*** SOURCE DATA Section Begins ***
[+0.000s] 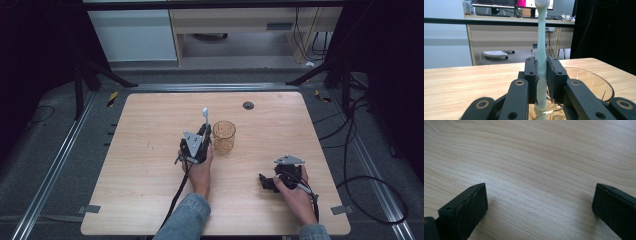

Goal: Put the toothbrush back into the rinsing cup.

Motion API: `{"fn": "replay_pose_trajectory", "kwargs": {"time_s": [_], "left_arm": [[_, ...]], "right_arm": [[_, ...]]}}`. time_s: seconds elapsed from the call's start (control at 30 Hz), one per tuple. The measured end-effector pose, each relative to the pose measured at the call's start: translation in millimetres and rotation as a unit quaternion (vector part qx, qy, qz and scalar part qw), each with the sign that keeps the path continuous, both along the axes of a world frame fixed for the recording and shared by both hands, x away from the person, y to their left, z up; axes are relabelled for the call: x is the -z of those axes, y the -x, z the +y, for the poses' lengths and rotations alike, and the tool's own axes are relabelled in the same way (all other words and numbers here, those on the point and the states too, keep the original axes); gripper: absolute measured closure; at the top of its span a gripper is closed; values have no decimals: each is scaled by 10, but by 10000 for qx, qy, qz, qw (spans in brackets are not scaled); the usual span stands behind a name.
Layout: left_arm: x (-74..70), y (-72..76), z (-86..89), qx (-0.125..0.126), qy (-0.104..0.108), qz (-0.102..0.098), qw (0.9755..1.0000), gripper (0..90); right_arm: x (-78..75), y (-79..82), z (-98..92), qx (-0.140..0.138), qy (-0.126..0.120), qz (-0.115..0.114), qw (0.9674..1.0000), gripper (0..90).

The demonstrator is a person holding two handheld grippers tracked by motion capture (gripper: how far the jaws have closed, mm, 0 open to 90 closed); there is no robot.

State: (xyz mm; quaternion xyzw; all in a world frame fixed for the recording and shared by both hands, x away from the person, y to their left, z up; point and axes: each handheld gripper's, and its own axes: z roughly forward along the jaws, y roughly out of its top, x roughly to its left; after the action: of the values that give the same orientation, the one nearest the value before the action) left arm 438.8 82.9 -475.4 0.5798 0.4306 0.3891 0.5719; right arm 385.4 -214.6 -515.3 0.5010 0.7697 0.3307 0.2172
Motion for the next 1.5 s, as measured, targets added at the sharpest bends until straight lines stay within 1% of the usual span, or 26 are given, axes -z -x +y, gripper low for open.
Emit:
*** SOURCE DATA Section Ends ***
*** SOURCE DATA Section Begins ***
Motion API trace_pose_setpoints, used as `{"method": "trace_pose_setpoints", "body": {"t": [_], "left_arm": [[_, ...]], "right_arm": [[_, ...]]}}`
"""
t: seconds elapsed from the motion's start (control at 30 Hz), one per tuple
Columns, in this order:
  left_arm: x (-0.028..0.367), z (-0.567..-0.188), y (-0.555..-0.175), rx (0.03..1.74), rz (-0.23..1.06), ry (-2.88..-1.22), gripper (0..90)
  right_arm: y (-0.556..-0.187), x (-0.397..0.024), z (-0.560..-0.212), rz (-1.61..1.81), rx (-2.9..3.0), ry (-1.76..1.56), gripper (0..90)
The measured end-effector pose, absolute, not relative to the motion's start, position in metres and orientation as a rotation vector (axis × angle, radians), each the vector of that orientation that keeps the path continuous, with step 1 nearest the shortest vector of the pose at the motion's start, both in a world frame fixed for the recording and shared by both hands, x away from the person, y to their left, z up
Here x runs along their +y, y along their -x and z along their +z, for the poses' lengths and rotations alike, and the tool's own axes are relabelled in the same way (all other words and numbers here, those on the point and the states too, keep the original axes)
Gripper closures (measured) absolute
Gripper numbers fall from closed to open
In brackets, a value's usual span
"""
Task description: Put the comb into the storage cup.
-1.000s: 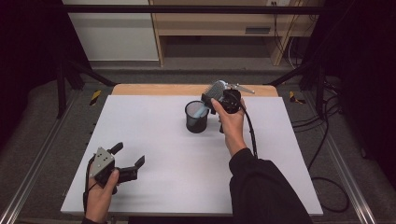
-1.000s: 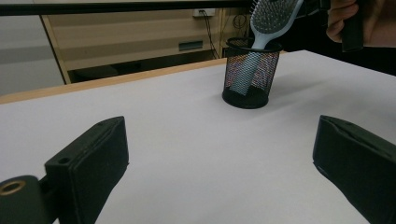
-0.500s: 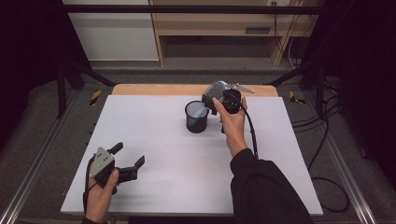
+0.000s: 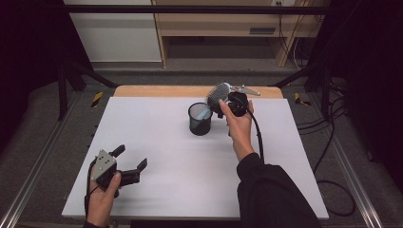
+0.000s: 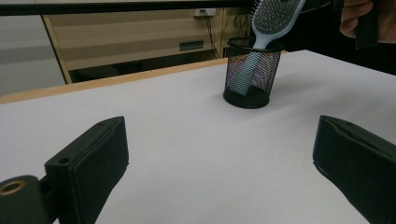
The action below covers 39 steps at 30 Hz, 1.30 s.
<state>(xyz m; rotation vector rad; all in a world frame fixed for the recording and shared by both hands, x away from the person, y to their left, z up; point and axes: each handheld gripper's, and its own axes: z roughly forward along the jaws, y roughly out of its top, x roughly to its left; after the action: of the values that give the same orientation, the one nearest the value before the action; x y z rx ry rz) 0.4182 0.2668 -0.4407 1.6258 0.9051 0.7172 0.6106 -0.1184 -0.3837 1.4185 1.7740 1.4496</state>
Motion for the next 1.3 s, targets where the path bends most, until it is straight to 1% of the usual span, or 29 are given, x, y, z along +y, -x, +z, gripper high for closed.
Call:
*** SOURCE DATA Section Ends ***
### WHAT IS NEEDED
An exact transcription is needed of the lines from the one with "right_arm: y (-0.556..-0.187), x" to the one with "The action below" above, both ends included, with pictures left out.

### SOLUTION TO THIS PROBLEM
  right_arm: y (-0.556..-0.187), x (-0.397..0.024), z (-0.560..-0.212), rz (-1.61..1.81), rx (-2.9..3.0), ry (-1.76..1.56), gripper (0..90)
The measured end-effector pose, absolute, not relative to the motion's start, position in metres and orientation as a rotation vector (axis × angle, radians), each the vector of that orientation that keeps the path continuous, with step 1 nearest the shortest vector of the pose at the motion's start, both in a world frame fixed for the recording and shared by both hands, x away from the person, y to their left, z up
Here x runs along their +y, y along their -x and z along their +z, for the poses' lengths and rotations alike, and the tool's own axes are relabelled in the same way (all other words and numbers here, those on the point and the states too, keep the original axes)
Gripper closures (measured) absolute
Gripper numbers fall from closed to open
In brackets, a value's usual span
"""
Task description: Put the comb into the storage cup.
-1.000s: 
-1.000s: 
-0.500s: 
+0.000s: 
+0.000s: 
The action below covers 39 steps at 30 Hz, 1.30 s.

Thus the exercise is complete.